Tercero. ¿Y todo para qué? Kosovo es el corazón histórico de Serbia -algo así como Asturias y Ripoll juntos en España- en donde la inmigración de las últimas décadas, provocada por la mejor situación del país en comparación con Albania, ha dado lugar a una mayoría demográfica albanesa cuya convivencia con los serbios autóctonos resultaba, sin duda, conflictiva. La intervención euro-americana segregó de facto Kosovo de Serbia, aunque con el compromiso de respetar la soberanía de ésta, dio el poder a los albaneses y toleró una persecución de estos contra la minoría serbia, que es pura limpieza étnica con persecución de personas y destrucción de sus bienes económicos y culturales. ¡Una nueva versión de la defensa de los derechos humanos que motivó la intervención armada!

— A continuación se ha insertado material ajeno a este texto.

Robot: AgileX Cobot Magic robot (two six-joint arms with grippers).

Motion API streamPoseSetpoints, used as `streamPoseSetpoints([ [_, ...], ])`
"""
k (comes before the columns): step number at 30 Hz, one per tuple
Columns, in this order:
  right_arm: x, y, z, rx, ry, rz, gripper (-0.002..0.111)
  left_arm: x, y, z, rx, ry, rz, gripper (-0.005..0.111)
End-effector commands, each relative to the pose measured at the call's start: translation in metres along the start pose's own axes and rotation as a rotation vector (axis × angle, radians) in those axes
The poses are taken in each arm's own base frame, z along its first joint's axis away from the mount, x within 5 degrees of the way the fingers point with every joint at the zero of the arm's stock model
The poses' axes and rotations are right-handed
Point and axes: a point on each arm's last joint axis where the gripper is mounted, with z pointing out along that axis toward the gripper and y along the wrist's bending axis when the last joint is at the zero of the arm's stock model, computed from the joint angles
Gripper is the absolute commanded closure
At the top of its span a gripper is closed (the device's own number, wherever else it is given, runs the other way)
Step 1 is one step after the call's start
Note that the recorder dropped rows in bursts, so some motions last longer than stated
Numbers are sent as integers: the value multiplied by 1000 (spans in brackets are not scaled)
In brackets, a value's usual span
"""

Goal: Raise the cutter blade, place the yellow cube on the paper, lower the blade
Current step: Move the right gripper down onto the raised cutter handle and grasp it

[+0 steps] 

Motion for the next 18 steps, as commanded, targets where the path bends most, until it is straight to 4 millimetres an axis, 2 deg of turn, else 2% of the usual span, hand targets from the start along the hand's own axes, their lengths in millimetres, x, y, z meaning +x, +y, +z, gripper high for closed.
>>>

Ahora se está en trance de cometer un error más. Al margen de todo derecho, con violación de los compromisos adquiridos, independizar un Kosovo, financiado por la Unión Europea, que recogerá y agravará las conocidas virtudes del Estado y la sociedad albanesa, eso sí, bajo el amparo de una poderosa base militar. El primer resultado ha sido provocar la reacción ultranacionalista del electorado serbio. Europa pagará, a más de los costes financieros de la operación, las consecuencias de tales focos de desequilibrio, y el juego de los espejos, que reproducen los mismos errores, cada vez más distorsionados, continuará para convertirlos en horrores.

Miguel Herrero de Miñón es miembro de la Real Academia de Ciencias Morales y Políticas.